WORK TASK
Lines below that include the word "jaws" should each be copied.

COLLECTED MATERIAL

::::

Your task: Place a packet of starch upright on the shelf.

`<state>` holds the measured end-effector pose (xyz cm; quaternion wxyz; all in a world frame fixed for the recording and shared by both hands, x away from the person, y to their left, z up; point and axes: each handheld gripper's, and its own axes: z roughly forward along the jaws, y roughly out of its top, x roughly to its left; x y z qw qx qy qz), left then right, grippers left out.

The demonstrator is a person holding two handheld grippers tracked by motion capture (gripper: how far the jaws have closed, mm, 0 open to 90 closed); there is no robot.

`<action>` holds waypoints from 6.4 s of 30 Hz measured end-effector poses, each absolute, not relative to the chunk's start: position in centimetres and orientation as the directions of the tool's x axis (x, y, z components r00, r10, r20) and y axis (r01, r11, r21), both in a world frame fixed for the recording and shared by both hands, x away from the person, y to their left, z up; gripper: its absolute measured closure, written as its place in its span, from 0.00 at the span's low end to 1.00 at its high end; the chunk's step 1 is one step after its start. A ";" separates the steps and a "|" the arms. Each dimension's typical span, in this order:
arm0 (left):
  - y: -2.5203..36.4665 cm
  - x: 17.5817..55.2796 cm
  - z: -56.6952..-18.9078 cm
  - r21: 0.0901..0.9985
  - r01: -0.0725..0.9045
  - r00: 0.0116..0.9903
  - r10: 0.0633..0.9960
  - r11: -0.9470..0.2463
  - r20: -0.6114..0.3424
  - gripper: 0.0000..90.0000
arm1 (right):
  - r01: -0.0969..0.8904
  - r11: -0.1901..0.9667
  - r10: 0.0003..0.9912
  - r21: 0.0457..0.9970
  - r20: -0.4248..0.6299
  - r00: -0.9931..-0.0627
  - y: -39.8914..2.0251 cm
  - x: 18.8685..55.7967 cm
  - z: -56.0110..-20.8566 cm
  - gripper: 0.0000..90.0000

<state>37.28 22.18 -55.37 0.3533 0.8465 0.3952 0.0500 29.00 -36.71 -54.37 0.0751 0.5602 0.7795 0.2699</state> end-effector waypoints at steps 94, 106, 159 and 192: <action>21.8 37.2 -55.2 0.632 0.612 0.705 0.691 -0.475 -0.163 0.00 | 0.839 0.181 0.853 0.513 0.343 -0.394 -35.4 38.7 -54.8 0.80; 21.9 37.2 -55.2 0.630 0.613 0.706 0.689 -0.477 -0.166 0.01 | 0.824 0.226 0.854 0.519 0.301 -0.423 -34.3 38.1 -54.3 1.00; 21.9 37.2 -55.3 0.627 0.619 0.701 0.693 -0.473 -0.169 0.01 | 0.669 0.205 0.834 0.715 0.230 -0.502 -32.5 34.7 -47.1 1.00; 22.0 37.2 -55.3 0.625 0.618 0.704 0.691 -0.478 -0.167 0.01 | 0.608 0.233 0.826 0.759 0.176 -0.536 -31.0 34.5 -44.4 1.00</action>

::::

REPLY
`<state>` holds the measured end-effector pose (xyz cm; quaternion wxyz; all in a world frame fixed for the recording and shared by both hands, x away from the person, y to their left, z up; point and axes: each handheld gripper's, and its own axes: z roughly forward along the jaws, y roughly out of its top, x roughly to its left; x y z qw qx qy qz), left then right, grippers left out.
The demonstrator is a person holding two handheld grippers tracked by motion capture (gripper: how far the jaws have closed, mm, 0 open to 90 closed); there is no robot.

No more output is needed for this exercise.